=== Task to complete ===
Nothing but an exact copy of the listing should be given.

=== Data excerpt ===

-=-=-=-=-

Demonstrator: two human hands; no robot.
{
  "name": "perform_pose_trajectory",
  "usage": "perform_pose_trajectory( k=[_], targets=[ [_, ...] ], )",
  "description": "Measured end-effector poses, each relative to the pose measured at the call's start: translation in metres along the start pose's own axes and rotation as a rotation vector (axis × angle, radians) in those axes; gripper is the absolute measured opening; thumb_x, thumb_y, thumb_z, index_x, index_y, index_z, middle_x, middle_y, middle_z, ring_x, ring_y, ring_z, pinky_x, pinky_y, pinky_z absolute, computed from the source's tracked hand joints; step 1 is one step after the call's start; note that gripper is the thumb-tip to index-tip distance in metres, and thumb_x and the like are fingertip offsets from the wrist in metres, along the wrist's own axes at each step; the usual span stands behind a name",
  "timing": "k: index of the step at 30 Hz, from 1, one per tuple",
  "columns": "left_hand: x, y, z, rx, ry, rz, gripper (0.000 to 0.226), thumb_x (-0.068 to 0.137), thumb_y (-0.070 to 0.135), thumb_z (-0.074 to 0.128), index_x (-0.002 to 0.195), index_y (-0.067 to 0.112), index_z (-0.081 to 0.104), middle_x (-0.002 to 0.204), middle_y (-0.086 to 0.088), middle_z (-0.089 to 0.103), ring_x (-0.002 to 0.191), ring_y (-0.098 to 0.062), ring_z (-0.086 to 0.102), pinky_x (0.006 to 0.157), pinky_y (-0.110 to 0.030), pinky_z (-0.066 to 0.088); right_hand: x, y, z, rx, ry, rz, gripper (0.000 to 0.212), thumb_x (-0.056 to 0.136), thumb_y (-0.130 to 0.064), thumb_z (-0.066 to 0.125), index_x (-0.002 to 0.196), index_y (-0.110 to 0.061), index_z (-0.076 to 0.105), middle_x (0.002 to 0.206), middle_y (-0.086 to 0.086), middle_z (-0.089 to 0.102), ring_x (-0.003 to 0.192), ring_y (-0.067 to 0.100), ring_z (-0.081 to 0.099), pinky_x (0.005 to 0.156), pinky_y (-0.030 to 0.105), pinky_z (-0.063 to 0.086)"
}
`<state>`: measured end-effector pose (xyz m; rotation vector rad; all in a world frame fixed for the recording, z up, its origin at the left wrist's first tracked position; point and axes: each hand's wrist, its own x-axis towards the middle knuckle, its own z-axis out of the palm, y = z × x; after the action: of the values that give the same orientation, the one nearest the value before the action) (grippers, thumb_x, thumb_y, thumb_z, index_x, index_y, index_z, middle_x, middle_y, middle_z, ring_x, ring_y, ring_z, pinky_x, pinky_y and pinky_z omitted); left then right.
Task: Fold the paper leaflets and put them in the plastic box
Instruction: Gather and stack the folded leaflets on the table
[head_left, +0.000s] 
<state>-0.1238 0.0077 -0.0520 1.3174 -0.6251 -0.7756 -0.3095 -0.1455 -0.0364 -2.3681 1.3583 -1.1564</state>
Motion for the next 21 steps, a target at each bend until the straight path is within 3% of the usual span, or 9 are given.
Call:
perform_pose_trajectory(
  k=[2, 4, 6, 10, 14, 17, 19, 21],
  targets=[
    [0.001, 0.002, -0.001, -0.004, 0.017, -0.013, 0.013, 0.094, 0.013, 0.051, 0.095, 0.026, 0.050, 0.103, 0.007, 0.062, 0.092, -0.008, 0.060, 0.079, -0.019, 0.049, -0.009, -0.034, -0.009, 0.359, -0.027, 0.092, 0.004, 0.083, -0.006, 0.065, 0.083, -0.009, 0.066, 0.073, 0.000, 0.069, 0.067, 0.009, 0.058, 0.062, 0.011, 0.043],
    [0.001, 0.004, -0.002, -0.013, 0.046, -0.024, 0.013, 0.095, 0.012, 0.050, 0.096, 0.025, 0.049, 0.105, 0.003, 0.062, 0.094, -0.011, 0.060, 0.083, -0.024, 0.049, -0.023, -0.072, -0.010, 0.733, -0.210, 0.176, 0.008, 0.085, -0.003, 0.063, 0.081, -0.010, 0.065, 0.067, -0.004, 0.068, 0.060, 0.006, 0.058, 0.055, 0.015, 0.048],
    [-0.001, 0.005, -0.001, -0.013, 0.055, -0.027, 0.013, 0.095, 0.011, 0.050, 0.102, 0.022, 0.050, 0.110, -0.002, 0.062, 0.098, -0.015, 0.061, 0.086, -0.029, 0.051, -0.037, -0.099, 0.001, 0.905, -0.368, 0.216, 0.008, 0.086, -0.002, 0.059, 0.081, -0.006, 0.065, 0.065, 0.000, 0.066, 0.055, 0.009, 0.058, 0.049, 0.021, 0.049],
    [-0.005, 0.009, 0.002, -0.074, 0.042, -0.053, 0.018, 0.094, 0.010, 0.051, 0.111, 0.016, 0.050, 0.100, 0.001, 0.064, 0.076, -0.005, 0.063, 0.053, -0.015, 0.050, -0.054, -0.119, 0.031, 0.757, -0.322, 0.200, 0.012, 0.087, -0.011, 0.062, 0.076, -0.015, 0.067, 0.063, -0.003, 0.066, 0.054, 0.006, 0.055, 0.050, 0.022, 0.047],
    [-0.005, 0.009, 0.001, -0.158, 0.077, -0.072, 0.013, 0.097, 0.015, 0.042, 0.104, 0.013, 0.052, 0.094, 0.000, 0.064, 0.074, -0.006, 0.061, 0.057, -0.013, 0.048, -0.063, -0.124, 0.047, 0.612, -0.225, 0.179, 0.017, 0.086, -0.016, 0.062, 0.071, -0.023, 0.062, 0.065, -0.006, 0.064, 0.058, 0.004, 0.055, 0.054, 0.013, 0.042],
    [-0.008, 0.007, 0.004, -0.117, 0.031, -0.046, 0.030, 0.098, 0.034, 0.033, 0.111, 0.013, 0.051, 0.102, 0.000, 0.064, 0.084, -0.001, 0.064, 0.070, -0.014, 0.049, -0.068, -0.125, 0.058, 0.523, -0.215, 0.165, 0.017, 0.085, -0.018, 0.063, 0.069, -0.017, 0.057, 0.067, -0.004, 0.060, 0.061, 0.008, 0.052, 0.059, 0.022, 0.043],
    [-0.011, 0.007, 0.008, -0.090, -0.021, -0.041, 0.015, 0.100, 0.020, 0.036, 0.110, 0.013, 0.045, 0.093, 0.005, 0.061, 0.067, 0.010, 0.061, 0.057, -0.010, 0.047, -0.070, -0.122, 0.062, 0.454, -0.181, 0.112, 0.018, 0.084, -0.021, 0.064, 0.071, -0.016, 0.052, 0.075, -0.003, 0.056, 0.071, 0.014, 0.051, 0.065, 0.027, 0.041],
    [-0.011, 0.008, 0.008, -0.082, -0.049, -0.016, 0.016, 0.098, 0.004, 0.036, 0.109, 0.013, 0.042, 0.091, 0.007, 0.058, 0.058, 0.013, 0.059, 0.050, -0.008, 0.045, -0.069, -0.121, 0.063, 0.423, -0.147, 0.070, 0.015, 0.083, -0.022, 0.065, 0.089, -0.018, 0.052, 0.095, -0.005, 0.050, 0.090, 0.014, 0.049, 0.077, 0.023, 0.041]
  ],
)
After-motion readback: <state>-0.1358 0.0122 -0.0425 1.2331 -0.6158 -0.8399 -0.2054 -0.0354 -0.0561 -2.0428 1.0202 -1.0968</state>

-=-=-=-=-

=== Response for this exercise ===
Demonstrator: two human hands; no robot.
{
  "name": "perform_pose_trajectory",
  "usage": "perform_pose_trajectory( k=[_], targets=[ [_, ...] ], )",
  "description": "Measured end-effector poses, each relative to the pose measured at the call's start: translation in metres along the start pose's own axes and rotation as a rotation vector (axis × angle, radians) in those axes; gripper is the absolute measured opening; thumb_x, thumb_y, thumb_z, index_x, index_y, index_z, middle_x, middle_y, middle_z, ring_x, ring_y, ring_z, pinky_x, pinky_y, pinky_z absolute, computed from the source's tracked hand joints; step 1 is one step after the call's start; note that gripper is the thumb-tip to index-tip distance in metres, and thumb_x and the like are fingertip offsets from the wrist in metres, along the wrist's own axes at each step; the usual span stands behind a name",
  "timing": "k: index of the step at 30 Hz, from 1, one per tuple",
  "columns": "left_hand: x, y, z, rx, ry, rz, gripper (0.000 to 0.226), thumb_x (-0.068 to 0.137), thumb_y (-0.070 to 0.135), thumb_z (-0.074 to 0.128), index_x (-0.002 to 0.195), index_y (-0.067 to 0.112), index_z (-0.081 to 0.104), middle_x (-0.002 to 0.204), middle_y (-0.086 to 0.088), middle_z (-0.089 to 0.103), ring_x (-0.002 to 0.191), ring_y (-0.098 to 0.062), ring_z (-0.086 to 0.102), pinky_x (0.006 to 0.157), pinky_y (-0.110 to 0.030), pinky_z (-0.066 to 0.088); right_hand: x, y, z, rx, ry, rz, gripper (0.000 to 0.212), thumb_x (-0.056 to 0.136), thumb_y (-0.130 to 0.064), thumb_z (-0.066 to 0.125), index_x (-0.002 to 0.196), index_y (-0.110 to 0.061), index_z (-0.076 to 0.105), middle_x (0.002 to 0.206), middle_y (-0.086 to 0.086), middle_z (-0.089 to 0.102), ring_x (-0.003 to 0.192), ring_y (-0.067 to 0.100), ring_z (-0.081 to 0.099), pinky_x (0.005 to 0.156), pinky_y (-0.030 to 0.105), pinky_z (-0.063 to 0.086)"
}
`<state>`: measured end-effector pose (xyz m; rotation vector rad; all in a world frame fixed for the recording, z up, its origin at the left wrist's first tracked position; point and axes: each hand's wrist, its own x-axis towards the middle knuckle, its own z-axis out of the palm, y = z × x; after the action: of the values that give the same orientation, the one nearest the value before the action) (grippers, thumb_x, thumb_y, thumb_z, index_x, index_y, index_z, middle_x, middle_y, middle_z, ring_x, ring_y, ring_z, pinky_x, pinky_y and pinky_z omitted); left then right.
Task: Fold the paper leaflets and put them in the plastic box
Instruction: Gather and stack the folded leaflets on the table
[head_left, +0.000s] 
<state>-0.1238 0.0077 -0.0520 1.3174 -0.6251 -0.7756 -0.3095 -0.1455 -0.0364 -2.3681 1.3583 -1.1564</state>
Motion for the next 21 steps, a target at each bend until the straight path is within 3% of the usual span, or 9 are given.
Call:
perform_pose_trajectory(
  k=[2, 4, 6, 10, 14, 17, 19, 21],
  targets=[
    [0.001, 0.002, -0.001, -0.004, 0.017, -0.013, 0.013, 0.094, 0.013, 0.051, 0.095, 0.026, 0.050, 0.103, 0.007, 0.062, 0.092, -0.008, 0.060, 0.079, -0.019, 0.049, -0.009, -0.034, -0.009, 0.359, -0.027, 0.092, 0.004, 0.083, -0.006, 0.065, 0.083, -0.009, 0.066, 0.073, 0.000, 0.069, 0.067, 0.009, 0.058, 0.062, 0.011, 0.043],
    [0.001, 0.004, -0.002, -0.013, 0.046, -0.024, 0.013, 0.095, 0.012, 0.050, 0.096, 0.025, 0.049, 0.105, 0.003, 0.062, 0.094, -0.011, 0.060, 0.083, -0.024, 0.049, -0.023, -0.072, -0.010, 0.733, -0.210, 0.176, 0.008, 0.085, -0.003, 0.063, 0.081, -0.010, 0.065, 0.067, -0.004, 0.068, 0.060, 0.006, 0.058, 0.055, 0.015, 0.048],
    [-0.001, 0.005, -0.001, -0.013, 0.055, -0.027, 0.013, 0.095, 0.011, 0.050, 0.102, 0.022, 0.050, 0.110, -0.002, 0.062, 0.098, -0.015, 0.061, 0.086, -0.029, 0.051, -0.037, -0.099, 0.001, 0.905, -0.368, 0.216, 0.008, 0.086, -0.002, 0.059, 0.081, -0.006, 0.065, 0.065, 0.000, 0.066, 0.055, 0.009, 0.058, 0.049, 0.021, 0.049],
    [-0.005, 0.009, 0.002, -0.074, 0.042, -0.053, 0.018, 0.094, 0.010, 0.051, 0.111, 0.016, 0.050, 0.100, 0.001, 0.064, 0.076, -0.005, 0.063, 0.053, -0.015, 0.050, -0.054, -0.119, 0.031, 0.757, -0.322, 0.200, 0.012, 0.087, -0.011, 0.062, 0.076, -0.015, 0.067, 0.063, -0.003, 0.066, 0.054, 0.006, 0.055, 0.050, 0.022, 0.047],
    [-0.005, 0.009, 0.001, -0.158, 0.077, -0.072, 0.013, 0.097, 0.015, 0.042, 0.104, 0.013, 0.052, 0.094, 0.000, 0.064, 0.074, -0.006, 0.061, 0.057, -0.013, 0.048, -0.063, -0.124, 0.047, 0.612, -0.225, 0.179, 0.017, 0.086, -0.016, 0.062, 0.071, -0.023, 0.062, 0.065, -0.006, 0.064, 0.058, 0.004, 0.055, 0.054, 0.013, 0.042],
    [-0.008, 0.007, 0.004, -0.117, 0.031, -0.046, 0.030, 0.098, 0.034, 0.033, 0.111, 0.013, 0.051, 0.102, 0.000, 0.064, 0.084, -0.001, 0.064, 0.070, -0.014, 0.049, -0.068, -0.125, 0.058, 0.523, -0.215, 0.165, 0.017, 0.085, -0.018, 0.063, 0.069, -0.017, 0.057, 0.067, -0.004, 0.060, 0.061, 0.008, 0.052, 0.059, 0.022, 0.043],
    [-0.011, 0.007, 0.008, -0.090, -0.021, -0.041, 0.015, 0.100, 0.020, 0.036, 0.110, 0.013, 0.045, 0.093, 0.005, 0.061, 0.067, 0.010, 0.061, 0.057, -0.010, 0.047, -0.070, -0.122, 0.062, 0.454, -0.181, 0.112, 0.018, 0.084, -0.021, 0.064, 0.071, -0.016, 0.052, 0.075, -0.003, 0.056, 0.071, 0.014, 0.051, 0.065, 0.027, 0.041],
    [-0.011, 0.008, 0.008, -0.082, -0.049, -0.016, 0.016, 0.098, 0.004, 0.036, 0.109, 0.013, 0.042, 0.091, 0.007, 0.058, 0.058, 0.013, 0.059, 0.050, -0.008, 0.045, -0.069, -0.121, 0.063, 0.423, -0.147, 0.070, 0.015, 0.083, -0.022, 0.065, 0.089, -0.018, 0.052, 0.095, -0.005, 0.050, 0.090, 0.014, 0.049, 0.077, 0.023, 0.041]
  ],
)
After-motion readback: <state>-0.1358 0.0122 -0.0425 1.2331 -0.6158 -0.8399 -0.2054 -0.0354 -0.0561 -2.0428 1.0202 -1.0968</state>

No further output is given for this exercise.